Paul Polman, CEO of Unilever, illustrates that a soulful economy, one of the key topics of the HEALING SUMMIT, is not a futuristic dream, as doing well by doing good is already happening!
“We are seeing more companies step up their conversion to a more responsible business model”, said Polman in an interview with huffingtonpost.com. The reasons differ though. While some company leaders simply believe in the role of economy as a force for good, others are driven by the financial motives, realizing that the cost of inaction in many areas starts to exceed the cost of action. But there is also an increasing social factor that puts pressure on today’s businesses: “We now live in the age of transparency, where there are few places to hide”, stated the 59-year-old manager. “Irresponsible behavior will be detected much more quickly and can significantly affect reputation and market value, as we have seen in the many cases exposed.”
“A purpose-driven model makes a lot of business sense. The time for occasional Corporate Social Responsibility is over.”
The paradigm shift towards a soulful economy is in full progress, proving that doing good does not lower or hinder profits at all: “Increasingly we are showing that a more purpose-driven model makes a lot of business sense.” Serving society first and foremost is an economic benefit over the long-term, according to the Dutchman. “We see brands with a strong purpose and social mission now growing twice as fast as our other brands, and more profitably.” But in order to create a “critical mass” it would be of upmost importance for business leaders to understand that the time to focus on occasional Corporate Social Responsibility is over – once and for all. CSR has to naturally become part of business models rather today than tomorrow: “Take climate change; if no action is taken, the food industry will see its profits being wiped out in 30 years or less.”
“People are equally asking for a more sustainable and equitable future for all and increasingly are making their spending choices on that basis.”

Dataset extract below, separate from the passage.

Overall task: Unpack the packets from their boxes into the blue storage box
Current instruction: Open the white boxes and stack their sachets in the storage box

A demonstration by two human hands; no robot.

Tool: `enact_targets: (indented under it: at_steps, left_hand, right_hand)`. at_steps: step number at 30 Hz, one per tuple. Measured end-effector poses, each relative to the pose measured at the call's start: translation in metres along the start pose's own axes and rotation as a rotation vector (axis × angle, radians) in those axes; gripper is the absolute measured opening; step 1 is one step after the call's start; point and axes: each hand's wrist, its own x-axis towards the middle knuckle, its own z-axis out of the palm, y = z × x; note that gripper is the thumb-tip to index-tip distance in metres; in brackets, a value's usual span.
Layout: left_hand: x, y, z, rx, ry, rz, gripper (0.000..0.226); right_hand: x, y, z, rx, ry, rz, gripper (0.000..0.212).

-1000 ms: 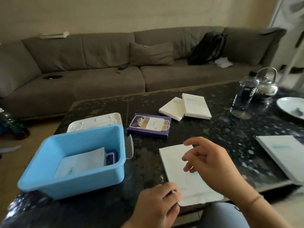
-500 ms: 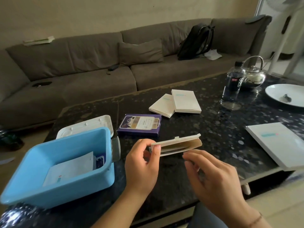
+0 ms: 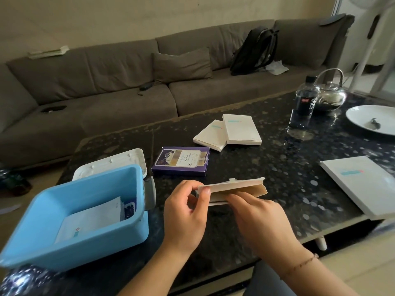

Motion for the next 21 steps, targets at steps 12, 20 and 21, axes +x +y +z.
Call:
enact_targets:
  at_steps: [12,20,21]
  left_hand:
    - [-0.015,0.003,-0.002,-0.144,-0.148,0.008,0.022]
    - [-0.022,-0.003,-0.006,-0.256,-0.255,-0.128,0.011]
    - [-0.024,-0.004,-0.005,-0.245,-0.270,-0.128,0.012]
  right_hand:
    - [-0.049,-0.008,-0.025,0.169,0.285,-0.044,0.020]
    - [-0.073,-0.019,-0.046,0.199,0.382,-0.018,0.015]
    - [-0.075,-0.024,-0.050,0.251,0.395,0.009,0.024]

But Polman also emphasized the vital role of each and every one of us, the consumer, when it comes to supporting the transformational economic change. The growing urge to meet one’s ecological responsibility already results in a more critical view on businesses: “People are equally asking for a more sustainable and equitable future for all and increasingly are making their spending choices on that basis.” After all, Polman’s inspiring advice on how to become a successful manager after more than 30 years in the business is hopefully trendsetting: “The moment you realize that it’s not about yourself but about working for the common good, or helping others, that’s the moment you unlock the true leader inside yourself.”